Tesla, Christie, and Competition

by Mike Rappaport|

A New Jersey regulatory commission, with Chris Christie’s appointees on it, has announced that Tesla may not sell its cars in New Jersey because the company does not use licensed automobile dealers. Tesla argues that the policies underlying the regulation are not applicable to it and plans to fight the ruling.

The notion that automobile companies should be forced to use dealers to sell cars is absurd. Telsa claims, perhaps as a strategic argument, that the law made sense back in the old days. Tesla says that in the past the car companies had attempted to offer bad deals to the dealers, based on the car companies’ leverage (because the dealers had no where else to go). Hence, the state laws that protected car dealers were necessary. But Tesla argues that nothing like this is applies to it, since it has never used dealers.

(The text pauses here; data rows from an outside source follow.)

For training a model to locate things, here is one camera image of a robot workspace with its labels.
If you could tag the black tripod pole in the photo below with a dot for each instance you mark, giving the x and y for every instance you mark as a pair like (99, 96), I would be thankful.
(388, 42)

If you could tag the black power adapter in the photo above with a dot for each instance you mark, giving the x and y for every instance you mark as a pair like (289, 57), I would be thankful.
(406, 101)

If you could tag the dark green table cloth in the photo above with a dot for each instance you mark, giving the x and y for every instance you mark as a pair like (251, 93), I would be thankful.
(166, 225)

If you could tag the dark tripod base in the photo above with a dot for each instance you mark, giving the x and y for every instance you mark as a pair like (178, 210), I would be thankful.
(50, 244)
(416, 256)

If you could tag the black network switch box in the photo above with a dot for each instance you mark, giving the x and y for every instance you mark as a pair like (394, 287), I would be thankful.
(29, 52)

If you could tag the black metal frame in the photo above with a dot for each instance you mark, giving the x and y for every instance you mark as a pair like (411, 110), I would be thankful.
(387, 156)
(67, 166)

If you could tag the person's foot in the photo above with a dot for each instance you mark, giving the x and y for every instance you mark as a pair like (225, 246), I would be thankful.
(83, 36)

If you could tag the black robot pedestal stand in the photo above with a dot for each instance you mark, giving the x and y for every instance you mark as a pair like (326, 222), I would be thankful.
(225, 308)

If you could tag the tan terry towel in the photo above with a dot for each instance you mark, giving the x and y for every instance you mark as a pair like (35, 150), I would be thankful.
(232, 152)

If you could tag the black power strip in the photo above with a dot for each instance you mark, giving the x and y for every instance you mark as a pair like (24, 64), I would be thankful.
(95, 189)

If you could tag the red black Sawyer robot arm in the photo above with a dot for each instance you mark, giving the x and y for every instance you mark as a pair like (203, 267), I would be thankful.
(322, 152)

I am skeptical of this argument. In the middle of the century, vertical arrangements were often misunderstood (as were markets generally). If the car companies sought to treat their dealers unfairly, that would harm their reputation and make it more difficult for them to have future arrangements with dealers. Moreover, if a car company offered too little, then the dealer could attempt to become the dealer of another company. Further, even if the deals were unfair, there were ways in the future to protect the dealerships, such as using long term contracts and other mechanisms to protect dealers from exploitation by car companies. It would not make sense to establish a law that would harm the public in the future by interfering with competition.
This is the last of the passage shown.